# PROBLEM REQUIREMENTS
Read the data line by line and say how many lines contain the string "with", giving the number alone.

# INFORMATION SUPPLIED
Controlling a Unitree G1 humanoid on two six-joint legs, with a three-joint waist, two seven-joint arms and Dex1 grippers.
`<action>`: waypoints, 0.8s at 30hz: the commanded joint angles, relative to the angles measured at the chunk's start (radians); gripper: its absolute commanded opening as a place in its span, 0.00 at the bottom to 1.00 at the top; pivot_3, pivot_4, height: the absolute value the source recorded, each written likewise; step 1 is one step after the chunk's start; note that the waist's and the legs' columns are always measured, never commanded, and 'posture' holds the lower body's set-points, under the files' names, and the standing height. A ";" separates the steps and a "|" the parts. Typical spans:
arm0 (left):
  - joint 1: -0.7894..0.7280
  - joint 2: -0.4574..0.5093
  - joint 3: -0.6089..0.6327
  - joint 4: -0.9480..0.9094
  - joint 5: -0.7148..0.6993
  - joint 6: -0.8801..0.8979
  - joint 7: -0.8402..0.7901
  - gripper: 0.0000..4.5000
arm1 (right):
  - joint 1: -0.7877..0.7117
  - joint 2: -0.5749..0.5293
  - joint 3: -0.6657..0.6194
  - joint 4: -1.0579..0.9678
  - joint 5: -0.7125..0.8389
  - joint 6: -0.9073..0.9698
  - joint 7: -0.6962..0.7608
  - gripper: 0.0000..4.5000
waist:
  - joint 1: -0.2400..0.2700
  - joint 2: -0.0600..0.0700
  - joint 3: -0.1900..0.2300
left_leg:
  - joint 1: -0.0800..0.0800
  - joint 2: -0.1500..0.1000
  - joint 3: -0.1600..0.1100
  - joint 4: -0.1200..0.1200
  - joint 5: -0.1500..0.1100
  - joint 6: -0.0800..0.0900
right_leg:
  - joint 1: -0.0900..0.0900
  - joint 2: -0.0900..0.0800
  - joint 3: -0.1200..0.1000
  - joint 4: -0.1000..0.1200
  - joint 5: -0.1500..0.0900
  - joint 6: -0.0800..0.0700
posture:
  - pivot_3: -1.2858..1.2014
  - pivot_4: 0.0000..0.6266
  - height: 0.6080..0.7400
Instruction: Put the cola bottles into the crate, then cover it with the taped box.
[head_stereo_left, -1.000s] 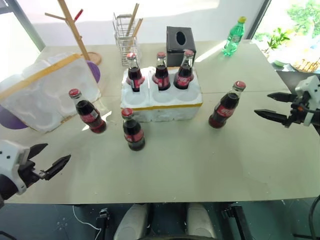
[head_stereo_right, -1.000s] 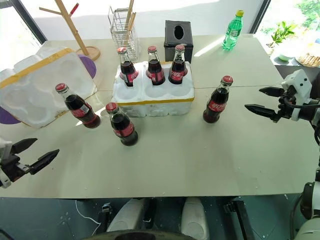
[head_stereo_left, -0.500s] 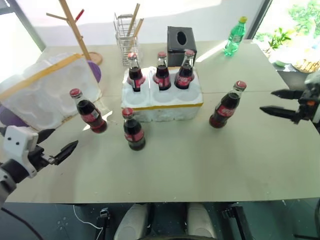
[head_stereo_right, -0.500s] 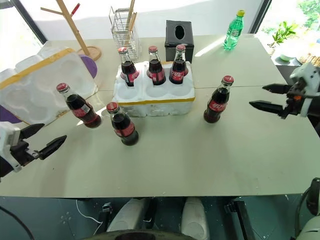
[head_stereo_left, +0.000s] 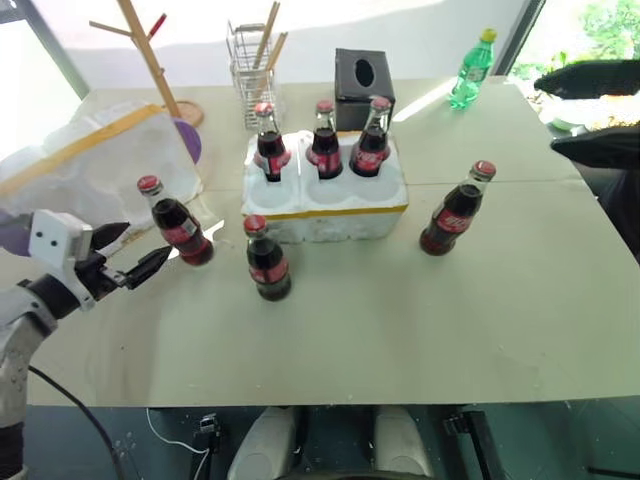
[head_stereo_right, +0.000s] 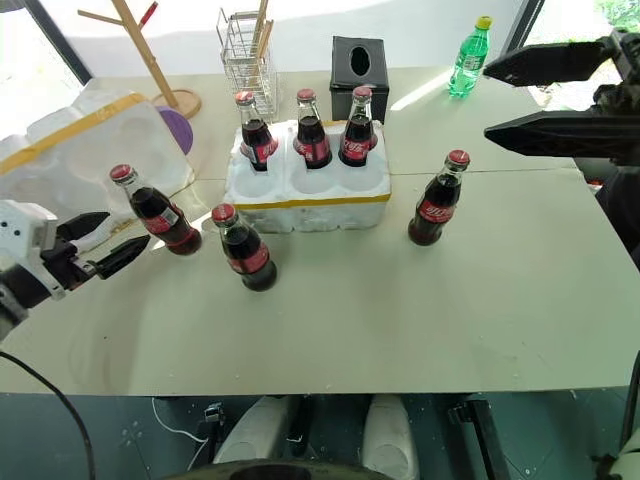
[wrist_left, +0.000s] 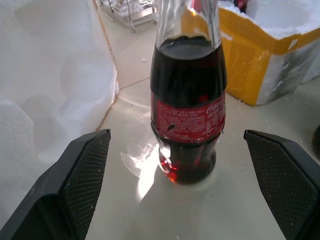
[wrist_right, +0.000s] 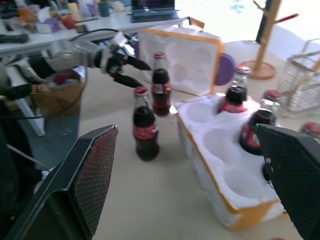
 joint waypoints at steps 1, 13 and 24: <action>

# REPLY TO THE EXERCISE
2